While doctors may become more productive, they won’t necessarily reap financial benefits, Dranove says. Instead, the health care system is more likely to extract added value through higher profits. For example, the organization can improve health care quality metrics and thereby argue to an insurance company that they should be paid more.
“Doctors won’t be replaced by AI, but they may not directly benefit from it either,” says Dranove.
And it is unclear whether even the health care organization will receive monetary rewards. Medical care in the United States is often based on a fee-for-service model. If AI reduces overtreatment and leads to fewer procedures, “you’re losing money,” he says.
Therefore, organizations may not have strong financial incentives to develop and use AI, even if it improves patient outcomes. The exception would be stand-alone systems like the Veterans Health Administration. if they save money, they reap all the benefits.
A patchwork quilt
Embedding AI in healthcare faces many other hurdles. One of the biggest is the lack of access to data. “You can’t beat a doctor based on reams of data unless you have lots and lots of patients to train the computer on,” says Dranove.
In the United States, medical records are scattered across healthcare systems, and HIPAA limits the ability to share information. As a result, most AI developments so far have taken place in medical organizations that only use their own patient records. This means that large healthcare systems have an advantage over smaller ones, which may not have enough data to effectively train the software.
“I think we’re going to see a patchwork quilt where AI is applied,” he says.

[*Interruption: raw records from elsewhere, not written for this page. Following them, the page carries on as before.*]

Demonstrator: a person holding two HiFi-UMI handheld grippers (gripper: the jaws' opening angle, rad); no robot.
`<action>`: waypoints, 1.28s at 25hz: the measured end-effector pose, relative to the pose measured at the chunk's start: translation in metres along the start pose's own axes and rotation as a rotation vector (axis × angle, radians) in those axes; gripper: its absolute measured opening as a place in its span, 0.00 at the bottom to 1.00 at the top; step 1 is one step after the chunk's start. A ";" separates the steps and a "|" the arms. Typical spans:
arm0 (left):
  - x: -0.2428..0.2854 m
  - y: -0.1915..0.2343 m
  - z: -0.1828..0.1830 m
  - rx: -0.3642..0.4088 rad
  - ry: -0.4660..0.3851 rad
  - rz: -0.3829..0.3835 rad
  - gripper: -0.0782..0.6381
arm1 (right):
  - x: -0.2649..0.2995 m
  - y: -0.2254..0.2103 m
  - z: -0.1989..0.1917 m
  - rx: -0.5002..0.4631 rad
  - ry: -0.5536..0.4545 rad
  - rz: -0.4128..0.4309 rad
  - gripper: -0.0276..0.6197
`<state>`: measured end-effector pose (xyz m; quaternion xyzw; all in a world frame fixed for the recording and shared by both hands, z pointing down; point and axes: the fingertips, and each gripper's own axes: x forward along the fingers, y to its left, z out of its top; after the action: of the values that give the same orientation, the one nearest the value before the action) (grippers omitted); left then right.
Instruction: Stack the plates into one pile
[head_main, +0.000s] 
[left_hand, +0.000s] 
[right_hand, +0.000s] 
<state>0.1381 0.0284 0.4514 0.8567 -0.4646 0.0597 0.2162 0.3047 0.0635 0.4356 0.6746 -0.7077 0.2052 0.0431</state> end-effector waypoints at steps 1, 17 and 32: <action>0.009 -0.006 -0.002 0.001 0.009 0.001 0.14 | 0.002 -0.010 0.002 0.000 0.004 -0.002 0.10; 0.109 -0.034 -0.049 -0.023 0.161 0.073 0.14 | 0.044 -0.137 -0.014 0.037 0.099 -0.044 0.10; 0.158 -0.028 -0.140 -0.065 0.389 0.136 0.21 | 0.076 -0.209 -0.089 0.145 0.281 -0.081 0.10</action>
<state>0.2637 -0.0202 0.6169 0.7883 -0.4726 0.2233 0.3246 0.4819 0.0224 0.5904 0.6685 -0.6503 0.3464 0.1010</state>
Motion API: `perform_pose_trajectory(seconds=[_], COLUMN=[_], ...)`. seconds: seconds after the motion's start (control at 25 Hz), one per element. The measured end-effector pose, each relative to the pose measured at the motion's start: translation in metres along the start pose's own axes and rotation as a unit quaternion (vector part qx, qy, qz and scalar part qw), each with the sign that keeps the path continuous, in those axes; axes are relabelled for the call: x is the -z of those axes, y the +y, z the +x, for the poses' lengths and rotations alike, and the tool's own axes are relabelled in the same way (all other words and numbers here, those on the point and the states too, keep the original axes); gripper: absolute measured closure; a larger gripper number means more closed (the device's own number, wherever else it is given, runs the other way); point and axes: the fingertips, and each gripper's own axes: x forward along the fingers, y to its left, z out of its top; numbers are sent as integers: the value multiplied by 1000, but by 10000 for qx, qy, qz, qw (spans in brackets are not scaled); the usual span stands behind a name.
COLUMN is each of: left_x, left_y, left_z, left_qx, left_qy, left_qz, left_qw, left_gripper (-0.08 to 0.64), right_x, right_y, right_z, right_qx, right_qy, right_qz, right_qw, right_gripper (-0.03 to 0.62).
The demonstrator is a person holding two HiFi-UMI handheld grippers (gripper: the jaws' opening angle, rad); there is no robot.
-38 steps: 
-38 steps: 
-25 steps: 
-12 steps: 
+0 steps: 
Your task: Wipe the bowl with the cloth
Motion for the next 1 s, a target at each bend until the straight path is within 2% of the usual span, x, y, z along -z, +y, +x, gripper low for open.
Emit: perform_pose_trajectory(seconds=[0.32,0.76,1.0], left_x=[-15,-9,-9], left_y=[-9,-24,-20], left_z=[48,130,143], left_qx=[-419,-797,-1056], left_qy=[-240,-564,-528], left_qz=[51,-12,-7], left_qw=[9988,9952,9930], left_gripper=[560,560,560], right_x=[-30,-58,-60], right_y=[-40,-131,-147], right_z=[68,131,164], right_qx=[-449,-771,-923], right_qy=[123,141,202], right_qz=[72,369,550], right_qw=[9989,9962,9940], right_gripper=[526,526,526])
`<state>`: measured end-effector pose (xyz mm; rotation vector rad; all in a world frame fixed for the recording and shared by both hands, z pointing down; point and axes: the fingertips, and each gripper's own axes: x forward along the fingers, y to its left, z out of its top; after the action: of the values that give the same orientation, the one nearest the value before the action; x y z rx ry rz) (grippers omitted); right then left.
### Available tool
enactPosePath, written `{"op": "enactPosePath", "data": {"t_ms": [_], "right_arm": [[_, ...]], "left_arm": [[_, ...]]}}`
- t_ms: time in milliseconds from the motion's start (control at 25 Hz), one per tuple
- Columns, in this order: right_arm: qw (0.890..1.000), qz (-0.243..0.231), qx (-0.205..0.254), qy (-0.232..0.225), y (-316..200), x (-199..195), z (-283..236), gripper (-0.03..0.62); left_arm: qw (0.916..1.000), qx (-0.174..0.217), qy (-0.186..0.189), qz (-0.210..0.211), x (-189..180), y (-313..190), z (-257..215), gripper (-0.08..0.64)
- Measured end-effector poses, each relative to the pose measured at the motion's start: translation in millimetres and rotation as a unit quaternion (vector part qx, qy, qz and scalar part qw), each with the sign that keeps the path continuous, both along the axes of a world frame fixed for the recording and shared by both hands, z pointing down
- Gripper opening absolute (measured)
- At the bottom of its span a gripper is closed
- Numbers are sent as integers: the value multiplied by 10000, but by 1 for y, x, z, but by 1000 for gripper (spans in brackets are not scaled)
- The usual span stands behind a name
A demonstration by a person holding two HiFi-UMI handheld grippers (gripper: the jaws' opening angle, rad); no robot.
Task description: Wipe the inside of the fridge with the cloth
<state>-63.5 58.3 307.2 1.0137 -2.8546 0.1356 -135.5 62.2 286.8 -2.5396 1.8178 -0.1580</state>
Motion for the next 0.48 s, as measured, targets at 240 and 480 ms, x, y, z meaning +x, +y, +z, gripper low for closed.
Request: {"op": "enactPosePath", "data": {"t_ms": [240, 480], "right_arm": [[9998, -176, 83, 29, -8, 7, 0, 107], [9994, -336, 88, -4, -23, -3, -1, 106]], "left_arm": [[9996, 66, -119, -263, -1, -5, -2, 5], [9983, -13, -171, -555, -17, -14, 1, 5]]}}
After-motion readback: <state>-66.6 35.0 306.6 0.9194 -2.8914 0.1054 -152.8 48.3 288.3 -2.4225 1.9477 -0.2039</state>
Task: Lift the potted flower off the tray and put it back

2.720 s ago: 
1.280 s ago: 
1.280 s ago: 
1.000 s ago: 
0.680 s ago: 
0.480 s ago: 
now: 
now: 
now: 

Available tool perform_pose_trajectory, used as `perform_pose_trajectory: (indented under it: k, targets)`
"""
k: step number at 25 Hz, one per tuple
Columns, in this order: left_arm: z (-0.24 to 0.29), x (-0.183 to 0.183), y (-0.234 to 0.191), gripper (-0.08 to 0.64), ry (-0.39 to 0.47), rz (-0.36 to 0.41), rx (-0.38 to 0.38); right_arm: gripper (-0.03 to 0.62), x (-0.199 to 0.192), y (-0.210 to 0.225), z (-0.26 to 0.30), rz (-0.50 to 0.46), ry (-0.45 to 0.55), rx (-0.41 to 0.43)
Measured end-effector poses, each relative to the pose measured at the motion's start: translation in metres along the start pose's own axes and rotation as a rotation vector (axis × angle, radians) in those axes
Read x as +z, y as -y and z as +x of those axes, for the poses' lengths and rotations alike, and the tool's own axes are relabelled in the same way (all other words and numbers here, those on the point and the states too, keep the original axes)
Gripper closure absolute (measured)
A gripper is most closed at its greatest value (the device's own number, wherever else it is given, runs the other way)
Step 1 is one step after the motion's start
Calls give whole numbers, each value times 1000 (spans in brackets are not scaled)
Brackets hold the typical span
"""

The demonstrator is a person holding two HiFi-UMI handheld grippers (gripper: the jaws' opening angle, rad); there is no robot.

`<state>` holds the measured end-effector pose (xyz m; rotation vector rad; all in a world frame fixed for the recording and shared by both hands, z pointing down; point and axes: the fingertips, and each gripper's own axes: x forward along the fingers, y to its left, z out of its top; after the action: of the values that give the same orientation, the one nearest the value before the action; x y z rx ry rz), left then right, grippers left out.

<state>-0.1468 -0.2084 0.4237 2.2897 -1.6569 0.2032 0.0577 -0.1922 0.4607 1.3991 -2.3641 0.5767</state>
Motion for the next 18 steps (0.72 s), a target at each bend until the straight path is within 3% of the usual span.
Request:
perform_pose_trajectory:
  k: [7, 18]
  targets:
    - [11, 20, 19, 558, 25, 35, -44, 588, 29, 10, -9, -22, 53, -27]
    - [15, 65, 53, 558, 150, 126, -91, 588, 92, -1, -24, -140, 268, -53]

While it is possible that these large organizations could share their trained software with others, they may be reluctant to do so. “From a societal perspective, I should share this information” because it could improve health outcomes for patients elsewhere, Dranove says. But the organization’s perspective might be, “why give away something for free that makes my system so much more valuable?” Without a federal law requiring data or software sharing, he says, “I think this is going to be an extremely fragmented process for a long time.”
That doesn’t mean large healthcare organizations should be slow to deploy AI, he says. But a coordinated approach will spread the benefits of AI more evenly.
“If the data can be shared, then everyone will have that opportunity,” he says.